Get ready for your Facebook group to become much more robot-ic - possibly as early as the new year.
Meta has begun sending Facebook group admins sign-up links for its forthcoming generative AI features for group management: content recommendations, new topic filters, and generative AI post prompts.
Meta is also asking group admins to add themselves to a wait list for its new AI tools, reportedly including answering member questions and more.
Some group admins already have access to Meta's AI tools, as seen in this example posted by user Roxane Nadeau:.

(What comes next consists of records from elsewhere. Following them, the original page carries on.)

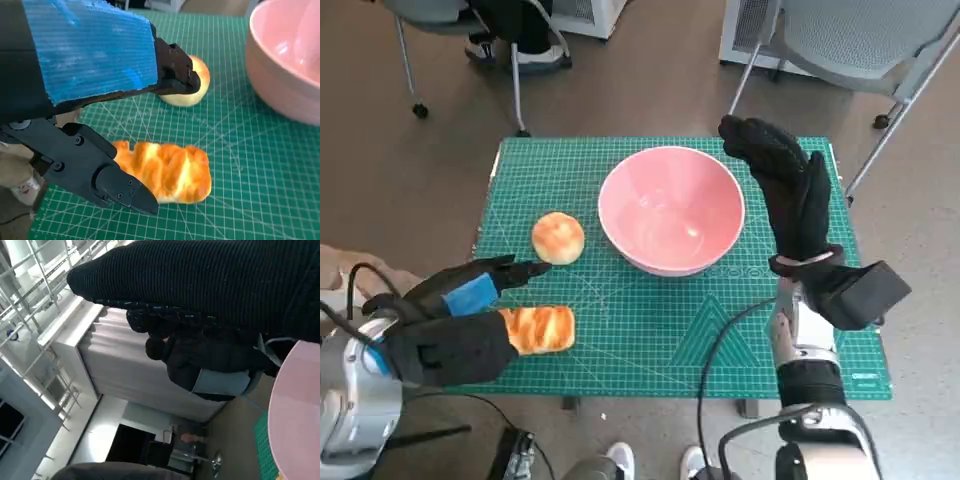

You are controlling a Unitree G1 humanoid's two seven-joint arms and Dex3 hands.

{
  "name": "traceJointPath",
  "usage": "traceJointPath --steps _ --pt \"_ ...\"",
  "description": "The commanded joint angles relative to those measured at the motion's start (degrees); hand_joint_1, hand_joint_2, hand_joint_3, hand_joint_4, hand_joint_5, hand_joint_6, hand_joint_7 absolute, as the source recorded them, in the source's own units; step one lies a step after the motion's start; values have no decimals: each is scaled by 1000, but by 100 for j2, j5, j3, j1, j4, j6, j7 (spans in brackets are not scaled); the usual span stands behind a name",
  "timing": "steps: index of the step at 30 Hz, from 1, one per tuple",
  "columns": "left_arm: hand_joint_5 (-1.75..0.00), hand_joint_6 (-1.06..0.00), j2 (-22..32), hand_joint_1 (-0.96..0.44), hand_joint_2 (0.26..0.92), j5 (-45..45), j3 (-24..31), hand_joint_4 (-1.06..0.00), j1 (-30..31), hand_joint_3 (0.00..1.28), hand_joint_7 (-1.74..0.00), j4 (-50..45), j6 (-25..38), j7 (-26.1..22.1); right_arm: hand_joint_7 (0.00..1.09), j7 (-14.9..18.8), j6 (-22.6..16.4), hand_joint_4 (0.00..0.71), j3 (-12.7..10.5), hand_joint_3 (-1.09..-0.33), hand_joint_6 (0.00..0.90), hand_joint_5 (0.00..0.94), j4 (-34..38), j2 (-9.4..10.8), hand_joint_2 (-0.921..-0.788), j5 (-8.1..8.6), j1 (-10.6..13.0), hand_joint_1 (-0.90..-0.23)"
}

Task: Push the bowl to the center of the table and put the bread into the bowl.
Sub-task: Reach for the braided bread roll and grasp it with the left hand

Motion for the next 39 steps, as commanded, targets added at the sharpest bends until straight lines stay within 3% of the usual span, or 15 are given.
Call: traceJointPath --steps 1,23,31,34,37,39 --pt "-25 -336 -43 -320 706 101 -190 -189 -80 9 -119 164 -58 72 249 97 91 216 -41 -789 179 3 60 11 -921 91 116 -646" --pt "-28 -347 -120 -364 713 397 -651 -227 -132 8 -130 531 22 139 278 74 122 216 -17 -787 163 1 -54 1 -921 75 203 -654" --pt "-78 -431 -222 -321 719 584 -846 -339 -180 10 -194 727 91 200 290 90 179 215 -17 -787 157 1 -100 -2 -921 109 223 -653" --pt "-142 -438 -248 -267 728 641 -862 -440 -155 11 -400 734 82 263 294 91 187 215 -21 -788 154 0 -119 -9 -921 110 232 -653" --pt "-366 -459 -256 -201 736 640 -841 -510 -110 16 -602 737 8 347 298 89 198 214 -21 -788 152 0 -139 -15 -921 106 236 -653" --pt "-616 -507 -262 -144 748 602 -799 -579 -59 29 -701 763 -108 448 300 89 207 214 -20 -788 151 0 -152 -19 -921 106 237 -653"
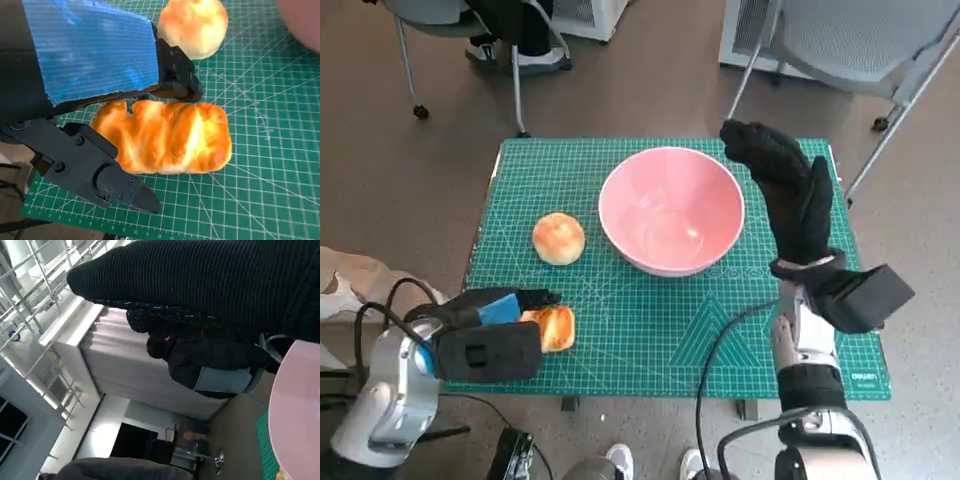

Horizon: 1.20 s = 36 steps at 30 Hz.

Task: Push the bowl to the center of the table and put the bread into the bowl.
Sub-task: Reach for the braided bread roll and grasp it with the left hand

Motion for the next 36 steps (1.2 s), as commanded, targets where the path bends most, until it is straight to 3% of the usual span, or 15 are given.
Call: traceJointPath --steps 1,3,5,7,9,15,36 --pt "-814 -552 -71 -92 792 -29 100 -649 103 64 -835 72 -307 306 302 28 108 214 -22 -788 150 0 -3 -14 -921 17 156 -653" --pt "-990 -638 -98 -47 753 -110 191 -726 189 208 -912 124 -523 511 304 27 113 214 -22 -788 148 0 -7 -16 -921 16 155 -653" --pt "-1167 -689 -118 -18 609 -156 249 -761 244 514 -1028 153 -659 658 307 29 117 214 -22 -788 147 0 -10 -17 -921 16 154 -652" --pt "-1253 -703 -132 -9 529 -178 282 -763 275 675 -1101 195 -769 773 310 32 117 214 -21 -789 145 0 -10 -14 -921 17 152 -652" --pt "-1260 -703 -149 -3 495 -184 298 -763 287 749 -1178 244 -855 847 312 32 115 214 -18 -789 144 0 -12 -9 -921 17 153 -651" --pt "-1238 -692 -165 1 491 -180 281 -768 264 770 -1242 355 -967 865 320 56 109 215 -17 -788 140 0 11 2 -921 31 151 -652" --pt "-1231 -673 -174 2 541 -158 268 -774 164 693 -1209 440 -980 805 350 76 86 221 -7 -787 130 2 25 41 -921 27 211 -652"
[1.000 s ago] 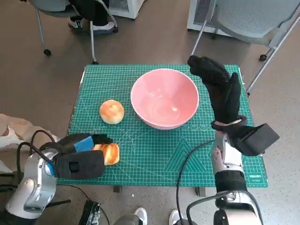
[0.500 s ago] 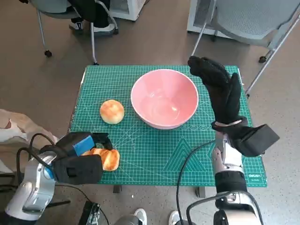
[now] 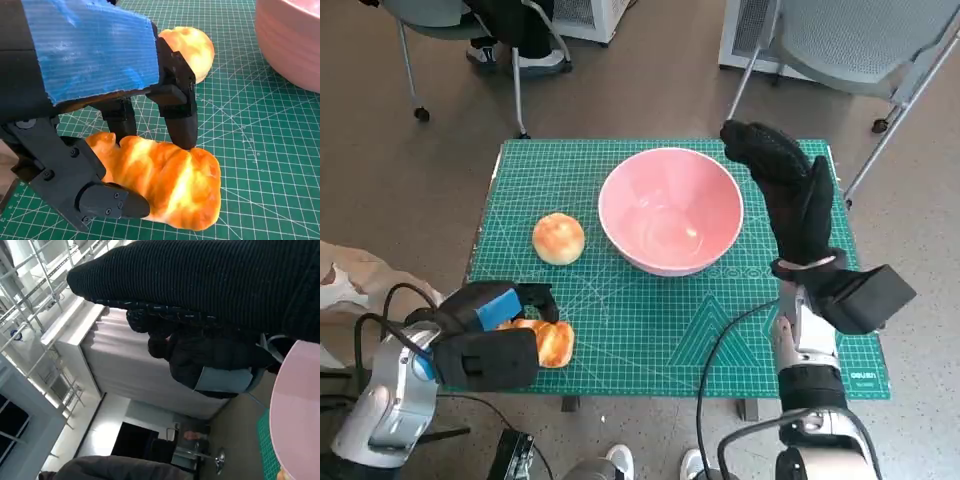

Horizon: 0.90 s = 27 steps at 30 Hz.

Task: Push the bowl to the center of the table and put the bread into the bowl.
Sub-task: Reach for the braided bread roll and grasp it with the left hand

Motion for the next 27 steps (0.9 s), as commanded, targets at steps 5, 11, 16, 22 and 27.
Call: traceJointPath --steps 5,11,16,22,27 --pt "-1228 -672 -9 2 543 -46 60 -774 -6 690 -1211 77 -165 25 356 29 61 220 -8 -787 127 2 55 42 -921 9 192 -652" --pt "-1213 -670 1 2 547 -113 125 -772 -54 684 -1225 124 -299 33 365 12 44 220 0 -787 122 2 38 42 -921 -11 204 -654" --pt "-1206 -668 12 2 550 -169 186 -771 -96 679 -1232 138 -381 35 370 7 40 220 2 -787 119 2 49 42 -921 -17 196 -653" --pt "-1186 -668 54 2 583 -223 286 -769 -170 624 -1220 99 -454 20 379 1 34 220 -1 -788 117 1 66 43 -921 -21 193 -654" --pt "-1184 -669 76 2 588 -273 403 -768 -242 615 -1217 -43 -427 -44 389 1 37 221 -3 -788 120 2 70 53 -921 -13 190 -657"
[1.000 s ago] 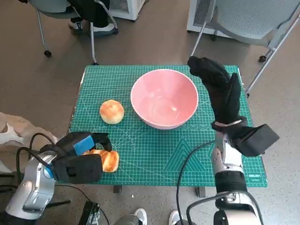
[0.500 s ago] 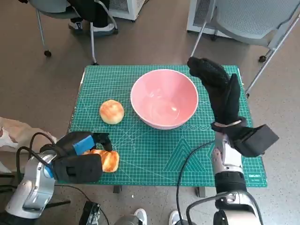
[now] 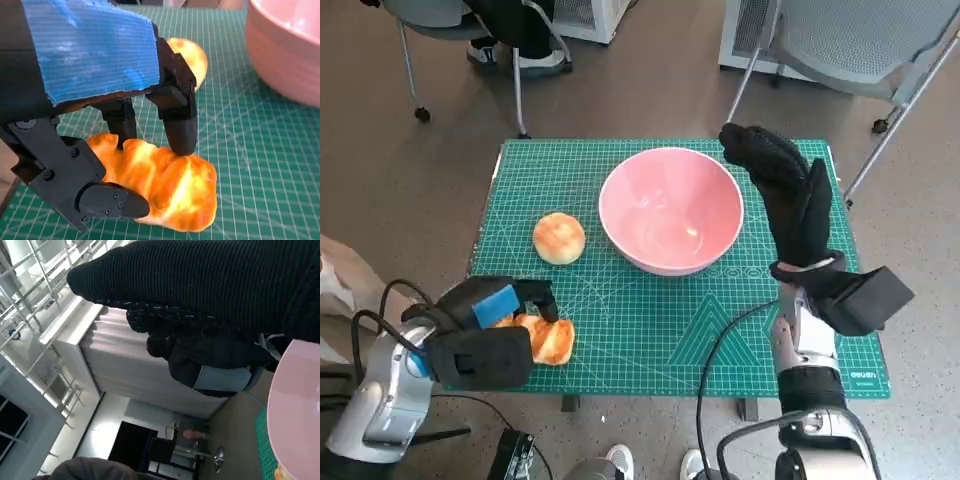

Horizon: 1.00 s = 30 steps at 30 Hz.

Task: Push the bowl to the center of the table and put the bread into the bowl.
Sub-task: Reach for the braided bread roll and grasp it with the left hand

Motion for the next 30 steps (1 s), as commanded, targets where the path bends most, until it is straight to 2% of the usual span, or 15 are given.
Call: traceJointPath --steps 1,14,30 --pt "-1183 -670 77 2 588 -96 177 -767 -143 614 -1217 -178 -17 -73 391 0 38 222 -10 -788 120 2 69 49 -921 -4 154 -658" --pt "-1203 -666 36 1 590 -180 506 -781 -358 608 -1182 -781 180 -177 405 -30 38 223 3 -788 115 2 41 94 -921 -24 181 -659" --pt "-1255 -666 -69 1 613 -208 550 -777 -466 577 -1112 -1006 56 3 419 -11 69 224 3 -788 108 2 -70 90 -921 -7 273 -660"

when you write your group post, admins and users will have AI tools available to help them edit their post, one-tap features to make their post more emotional, more professional and more in terms of
. Which I don't really think is the best utilization of generative AI tools. Meaning, of course, they can aid you in fine-tuning your messaging and word choice based upon the billion-plus examples built into the training dataset and worth noting, Meta's AI systems are trained on Facebook and IG posts so they should make for pretty good use cases. But, on the other hand, if we need AI systems more and more to write content for us and compose replies towards those posts, it's just going to be bots talking to other bots, which may well remove the "social" and human ingredient from social media connection.
Of course, some people will find that nice, because the technology will correct grammar and make them sound better on group chats. This may encourage people to participate more freely. Still, I think little of this trend for chatbots talking to other chatbots as if they were mere objects of wonder, and humans merely watching those interactions like digital puppet masters.

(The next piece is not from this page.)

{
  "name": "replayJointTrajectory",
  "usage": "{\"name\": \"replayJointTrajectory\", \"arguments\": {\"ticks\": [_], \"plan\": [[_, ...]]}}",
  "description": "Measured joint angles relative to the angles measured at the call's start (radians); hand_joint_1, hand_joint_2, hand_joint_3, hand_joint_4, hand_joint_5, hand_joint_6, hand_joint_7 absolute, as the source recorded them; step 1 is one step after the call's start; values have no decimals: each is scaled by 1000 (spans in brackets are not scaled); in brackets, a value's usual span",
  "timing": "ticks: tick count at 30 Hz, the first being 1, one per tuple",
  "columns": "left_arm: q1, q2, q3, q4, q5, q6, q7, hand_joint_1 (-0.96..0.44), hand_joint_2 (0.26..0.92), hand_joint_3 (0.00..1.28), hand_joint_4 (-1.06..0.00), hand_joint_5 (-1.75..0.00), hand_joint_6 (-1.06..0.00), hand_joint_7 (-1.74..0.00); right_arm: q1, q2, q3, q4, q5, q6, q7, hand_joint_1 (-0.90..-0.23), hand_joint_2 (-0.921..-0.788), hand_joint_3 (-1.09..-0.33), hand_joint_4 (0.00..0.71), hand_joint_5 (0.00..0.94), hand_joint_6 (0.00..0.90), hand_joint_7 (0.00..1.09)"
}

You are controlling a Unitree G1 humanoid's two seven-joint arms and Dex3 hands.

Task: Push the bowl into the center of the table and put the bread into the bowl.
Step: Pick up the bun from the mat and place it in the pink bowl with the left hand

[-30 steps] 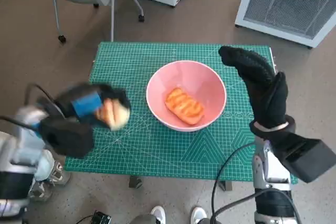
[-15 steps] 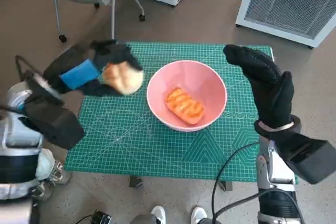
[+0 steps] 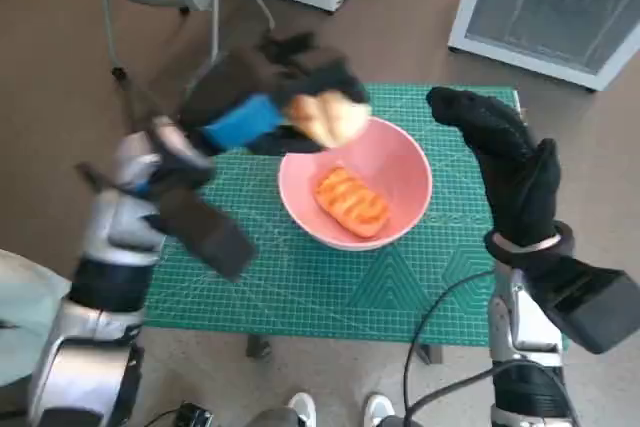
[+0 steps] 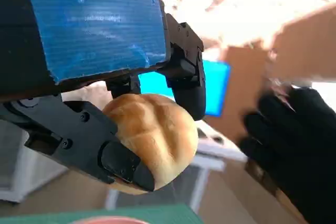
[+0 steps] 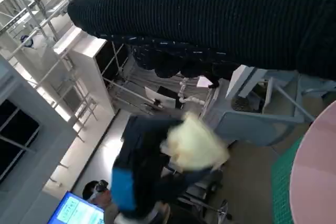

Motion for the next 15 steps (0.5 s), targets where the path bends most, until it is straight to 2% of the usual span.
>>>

Meta first previewed its upcoming group AI tools earlier this month and simultaneously said that discovery tools aid in streamlining the engagement of groups:
"We are also testing using Meta AI to surface relevant information in Groups, so you don't miss out on the conversations that matter most, and suggest topics for new chats, helping you stay active in your communities,"
I don't know, there does seem like some value here, but I also don't want the robots to take over actual discussion.
Can there be a middle ground when these tools are so readily available? Will it improve the group discussion experience, or hurt it?
I guess we won't know till they're rolled out, which is in progress now.